• _WHAT TO PRODUCE_
Nothing but the lines from the one containing "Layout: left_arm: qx" through the end of the material should be restated, and each exactly.

BEGIN

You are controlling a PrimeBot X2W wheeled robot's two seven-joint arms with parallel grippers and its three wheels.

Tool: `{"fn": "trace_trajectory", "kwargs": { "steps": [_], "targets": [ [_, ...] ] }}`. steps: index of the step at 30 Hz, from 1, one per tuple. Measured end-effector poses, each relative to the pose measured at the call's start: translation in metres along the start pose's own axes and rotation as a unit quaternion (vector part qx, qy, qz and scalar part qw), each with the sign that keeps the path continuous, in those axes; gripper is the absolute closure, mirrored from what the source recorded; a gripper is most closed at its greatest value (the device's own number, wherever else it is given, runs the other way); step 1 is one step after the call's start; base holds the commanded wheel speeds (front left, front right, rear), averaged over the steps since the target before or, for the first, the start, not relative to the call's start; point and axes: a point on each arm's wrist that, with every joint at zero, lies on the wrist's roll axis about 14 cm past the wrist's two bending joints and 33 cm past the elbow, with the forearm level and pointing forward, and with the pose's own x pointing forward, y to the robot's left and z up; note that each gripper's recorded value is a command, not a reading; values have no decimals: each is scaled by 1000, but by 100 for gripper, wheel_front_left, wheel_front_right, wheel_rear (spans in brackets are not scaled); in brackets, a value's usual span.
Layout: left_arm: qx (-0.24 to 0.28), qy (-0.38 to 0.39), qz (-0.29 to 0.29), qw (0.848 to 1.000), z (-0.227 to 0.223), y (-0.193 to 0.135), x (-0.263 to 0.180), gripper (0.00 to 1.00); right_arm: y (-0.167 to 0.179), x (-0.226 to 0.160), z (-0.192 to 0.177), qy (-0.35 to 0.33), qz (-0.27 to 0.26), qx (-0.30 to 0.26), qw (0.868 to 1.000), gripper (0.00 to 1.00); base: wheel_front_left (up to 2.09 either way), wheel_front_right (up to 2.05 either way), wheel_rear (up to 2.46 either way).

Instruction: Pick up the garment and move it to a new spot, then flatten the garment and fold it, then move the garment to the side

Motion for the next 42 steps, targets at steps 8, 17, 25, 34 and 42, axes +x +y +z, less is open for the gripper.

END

• _OUTPUT FOR THIS EXERCISE_
Layout: left_arm: qx (-0.24 to 0.28), qy (-0.38 to 0.39), qz (-0.29 to 0.29), qw (0.848 to 1.000), z (-0.227 to 0.223), y (-0.193 to 0.135), x (-0.263 to 0.180), gripper (0.00 to 1.00); right_arm: y (-0.167 to 0.179), x (-0.226 to 0.160), z (-0.192 to 0.177), qy (-0.35 to 0.33), qz (-0.27 to 0.26), qx (-0.30 to 0.26), qw (0.868 to 1.000), gripper (0.00 to 1.00); base: wheel_front_left (up to 2.09 either way), wheel_front_right (up to 2.05 either way), wheel_rear (up to 2.46 either way).

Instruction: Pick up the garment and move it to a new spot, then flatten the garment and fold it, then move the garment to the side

Motion for the next 42 steps, targets at steps 8, 17, 25, 34 and 42, axes +x +y +z, less is open for the gripper.

No other output belongs with this exercise.